(Stored dataset items)
%%

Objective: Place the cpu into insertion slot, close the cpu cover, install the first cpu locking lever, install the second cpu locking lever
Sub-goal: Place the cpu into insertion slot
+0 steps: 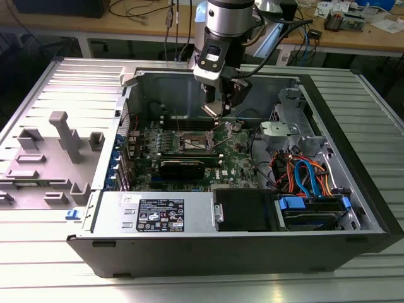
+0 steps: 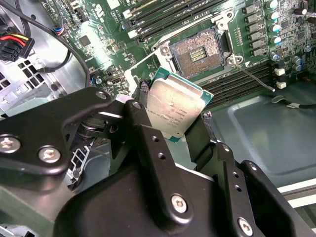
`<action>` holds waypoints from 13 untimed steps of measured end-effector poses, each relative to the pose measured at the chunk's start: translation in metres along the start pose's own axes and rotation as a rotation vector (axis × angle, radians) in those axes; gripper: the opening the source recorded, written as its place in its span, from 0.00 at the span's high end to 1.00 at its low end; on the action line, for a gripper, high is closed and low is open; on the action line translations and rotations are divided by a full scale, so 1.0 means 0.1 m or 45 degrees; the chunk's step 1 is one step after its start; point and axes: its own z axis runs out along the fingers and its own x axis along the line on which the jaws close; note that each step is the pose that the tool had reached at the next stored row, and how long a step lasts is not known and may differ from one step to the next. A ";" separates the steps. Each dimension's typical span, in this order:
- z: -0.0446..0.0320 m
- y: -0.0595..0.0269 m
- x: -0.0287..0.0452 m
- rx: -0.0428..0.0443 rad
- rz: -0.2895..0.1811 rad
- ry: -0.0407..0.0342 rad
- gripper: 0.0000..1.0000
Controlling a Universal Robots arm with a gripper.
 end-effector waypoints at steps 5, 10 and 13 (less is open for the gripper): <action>0.000 0.000 0.000 0.000 0.000 0.0000 0.45; 0.009 -0.001 0.000 0.001 0.073 -0.0053 0.45; 0.024 -0.001 -0.001 0.000 0.147 -0.0084 0.45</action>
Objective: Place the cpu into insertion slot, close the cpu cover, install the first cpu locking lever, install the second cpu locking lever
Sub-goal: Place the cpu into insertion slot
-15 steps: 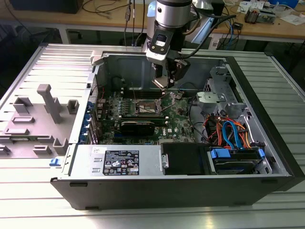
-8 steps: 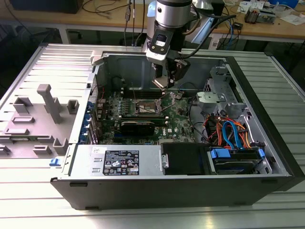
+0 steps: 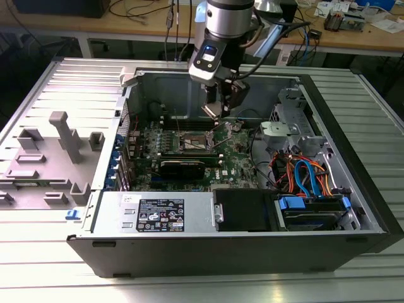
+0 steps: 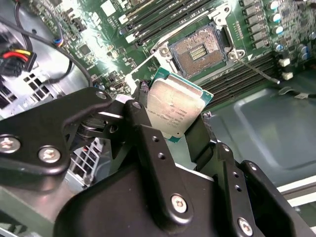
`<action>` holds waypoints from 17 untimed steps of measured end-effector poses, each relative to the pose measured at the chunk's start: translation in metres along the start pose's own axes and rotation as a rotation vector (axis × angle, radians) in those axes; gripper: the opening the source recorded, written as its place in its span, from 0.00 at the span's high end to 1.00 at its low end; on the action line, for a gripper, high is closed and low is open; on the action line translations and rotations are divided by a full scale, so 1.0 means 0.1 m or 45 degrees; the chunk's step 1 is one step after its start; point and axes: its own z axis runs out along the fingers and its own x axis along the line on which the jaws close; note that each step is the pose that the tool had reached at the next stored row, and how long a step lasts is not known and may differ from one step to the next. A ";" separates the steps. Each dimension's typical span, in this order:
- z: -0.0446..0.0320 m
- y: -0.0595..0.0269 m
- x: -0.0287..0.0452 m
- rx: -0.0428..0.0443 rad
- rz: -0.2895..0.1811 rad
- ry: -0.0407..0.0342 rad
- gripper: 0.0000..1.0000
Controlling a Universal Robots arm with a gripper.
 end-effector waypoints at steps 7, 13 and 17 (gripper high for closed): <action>0.037 -0.017 0.001 -0.001 0.090 -0.0036 0.45; 0.089 -0.027 0.002 0.003 0.183 -0.0045 0.45; 0.136 -0.028 0.001 0.011 0.273 -0.0032 0.45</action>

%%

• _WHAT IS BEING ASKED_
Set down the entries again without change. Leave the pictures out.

• _RESPONSE BELOW_
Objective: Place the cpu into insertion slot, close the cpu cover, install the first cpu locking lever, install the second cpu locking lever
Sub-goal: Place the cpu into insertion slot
+0 steps: 
+0 steps: 
`<action>` holds waypoints from 13 untimed steps of measured end-effector poses, each relative to the pose measured at the chunk's start: translation in metres along the start pose's own axes and rotation as a rotation vector (axis × angle, radians) in those axes; gripper: the opening the source recorded, written as its place in its span, from 0.00 at the span's high end to 1.00 at its low end; on the action line, for a gripper, high is closed and low is open; on the action line translations and rotations are divided by a full scale, so 1.0 means 0.1 m or 45 degrees; the chunk's step 1 is one step after its start; point and axes: its own z axis runs out along the fingers and its own x axis along the line on which the jaws close; note that each step is the pose that the tool had reached at the next stored row, and how long a step lasts is not known and may differ from one step to the next. A ";" separates the steps. Each dimension's typical span, in this order:
- z: -0.0446..0.0320 m
- y: -0.0595..0.0269 m
- x: -0.0287..0.0452 m
- rx: -0.0428..0.0443 rad
- rz: -0.2895..0.1811 rad
- ry: -0.0407..0.0342 rad
- gripper: 0.0000..1.0000
Controlling a Universal Robots arm with a gripper.
 end-effector waypoints at steps 5, 10 and 13 (less is open for the gripper): <action>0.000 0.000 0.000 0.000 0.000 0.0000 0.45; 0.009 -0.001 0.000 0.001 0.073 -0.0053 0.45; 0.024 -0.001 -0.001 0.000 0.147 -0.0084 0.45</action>
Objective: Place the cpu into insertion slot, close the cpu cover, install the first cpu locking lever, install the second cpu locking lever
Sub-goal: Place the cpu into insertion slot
-15 steps: 
-8 steps: 
+0 steps: 
+0 steps: 
`<action>` holds waypoints from 17 untimed steps of measured end-effector poses, each relative to the pose measured at the chunk's start: translation in metres along the start pose's own axes and rotation as a rotation vector (axis × angle, radians) in those axes; gripper: the opening the source recorded, written as its place in its span, from 0.00 at the span's high end to 1.00 at its low end; on the action line, for a gripper, high is closed and low is open; on the action line translations and rotations are divided by a full scale, so 1.0 means 0.1 m or 45 degrees; the chunk's step 1 is one step after its start; point and axes: its own z axis runs out along the fingers and its own x axis along the line on which the jaws close; note that each step is the pose that the tool had reached at the next stored row, and how long a step lasts is not known and may differ from one step to the next. A ";" separates the steps. Each dimension's typical span, in this order:
- z: -0.0446..0.0320 m
- y: -0.0595..0.0269 m
- x: -0.0287..0.0452 m
- rx: -0.0428..0.0443 rad
- rz: -0.2895..0.1811 rad
- ry: -0.0407..0.0342 rad
- gripper: 0.0000..1.0000
Controlling a Universal Robots arm with a gripper.
 end-effector waypoints at steps 7, 13 and 17 (gripper high for closed): <action>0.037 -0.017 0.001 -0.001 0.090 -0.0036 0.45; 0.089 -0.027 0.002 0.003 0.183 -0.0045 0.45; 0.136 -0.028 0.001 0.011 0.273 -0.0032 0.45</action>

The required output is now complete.